EXERCISE INSTRUCTIONS: Count up the lines holding "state" in the material, then reply with only the number.
───── DATASET CONTENT ─────
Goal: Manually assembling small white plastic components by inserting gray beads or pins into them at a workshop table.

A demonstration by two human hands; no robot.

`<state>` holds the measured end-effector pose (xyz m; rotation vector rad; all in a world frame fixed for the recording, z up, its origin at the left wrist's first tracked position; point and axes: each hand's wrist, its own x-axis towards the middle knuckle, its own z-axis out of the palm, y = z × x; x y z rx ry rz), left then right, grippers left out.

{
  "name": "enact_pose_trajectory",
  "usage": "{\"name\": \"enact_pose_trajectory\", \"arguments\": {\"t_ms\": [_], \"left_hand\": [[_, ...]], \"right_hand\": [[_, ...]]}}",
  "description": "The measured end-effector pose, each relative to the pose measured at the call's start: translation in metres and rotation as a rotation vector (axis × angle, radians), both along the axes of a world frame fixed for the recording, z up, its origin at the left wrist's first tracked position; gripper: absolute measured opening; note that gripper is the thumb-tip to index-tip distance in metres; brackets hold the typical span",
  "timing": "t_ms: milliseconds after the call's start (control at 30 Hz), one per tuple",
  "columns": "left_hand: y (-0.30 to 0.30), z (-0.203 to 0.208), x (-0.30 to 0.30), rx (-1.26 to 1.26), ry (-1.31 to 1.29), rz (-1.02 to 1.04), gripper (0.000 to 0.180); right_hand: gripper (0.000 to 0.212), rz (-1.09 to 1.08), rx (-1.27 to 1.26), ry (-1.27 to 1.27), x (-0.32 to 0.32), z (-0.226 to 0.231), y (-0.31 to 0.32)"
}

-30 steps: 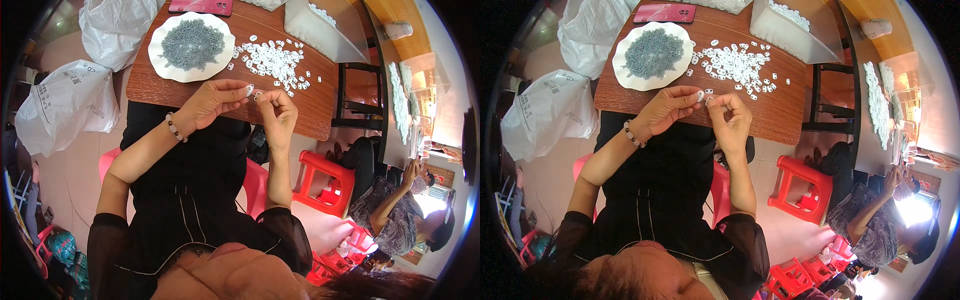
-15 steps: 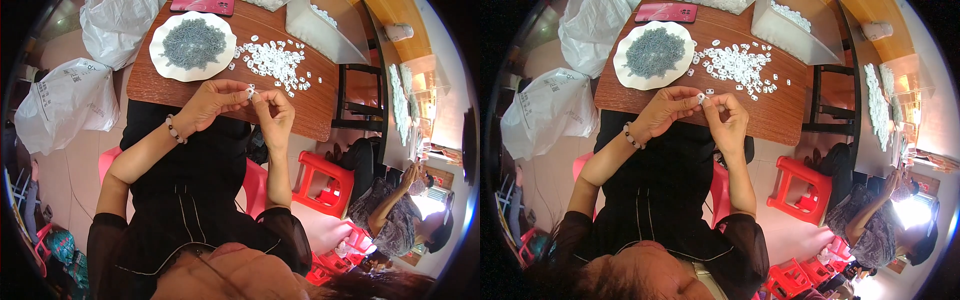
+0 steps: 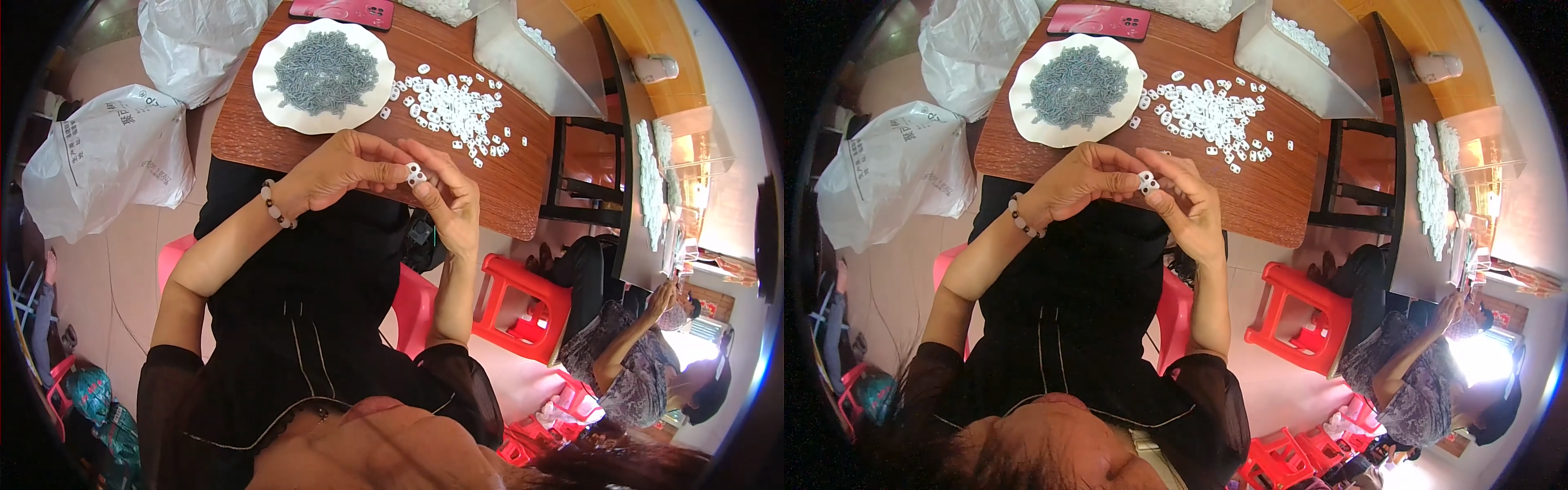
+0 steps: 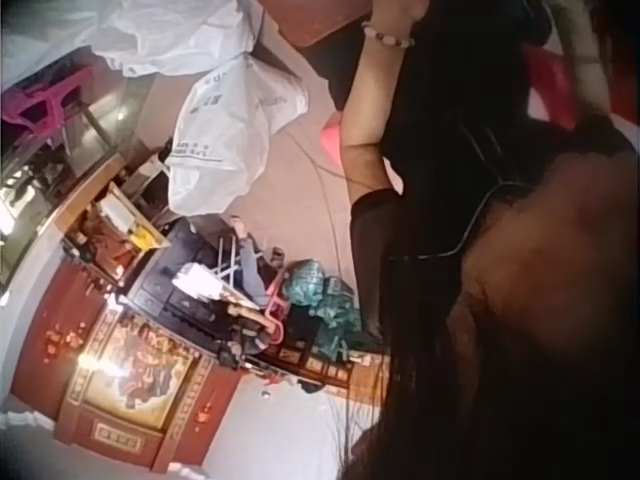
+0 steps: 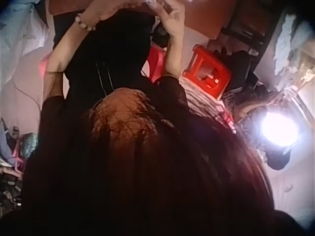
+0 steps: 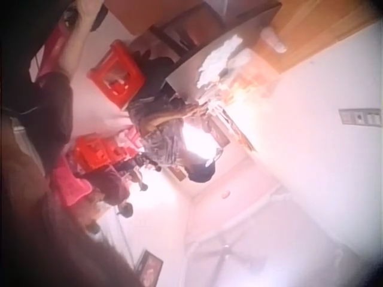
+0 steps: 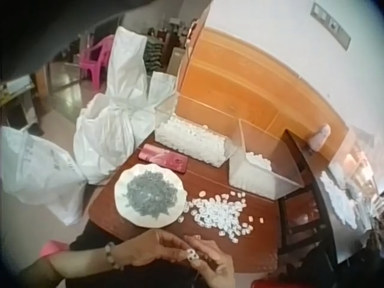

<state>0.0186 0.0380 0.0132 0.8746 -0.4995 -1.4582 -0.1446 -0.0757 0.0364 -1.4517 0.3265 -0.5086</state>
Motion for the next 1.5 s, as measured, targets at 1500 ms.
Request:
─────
ANSWER TO THIS EXERCISE: 2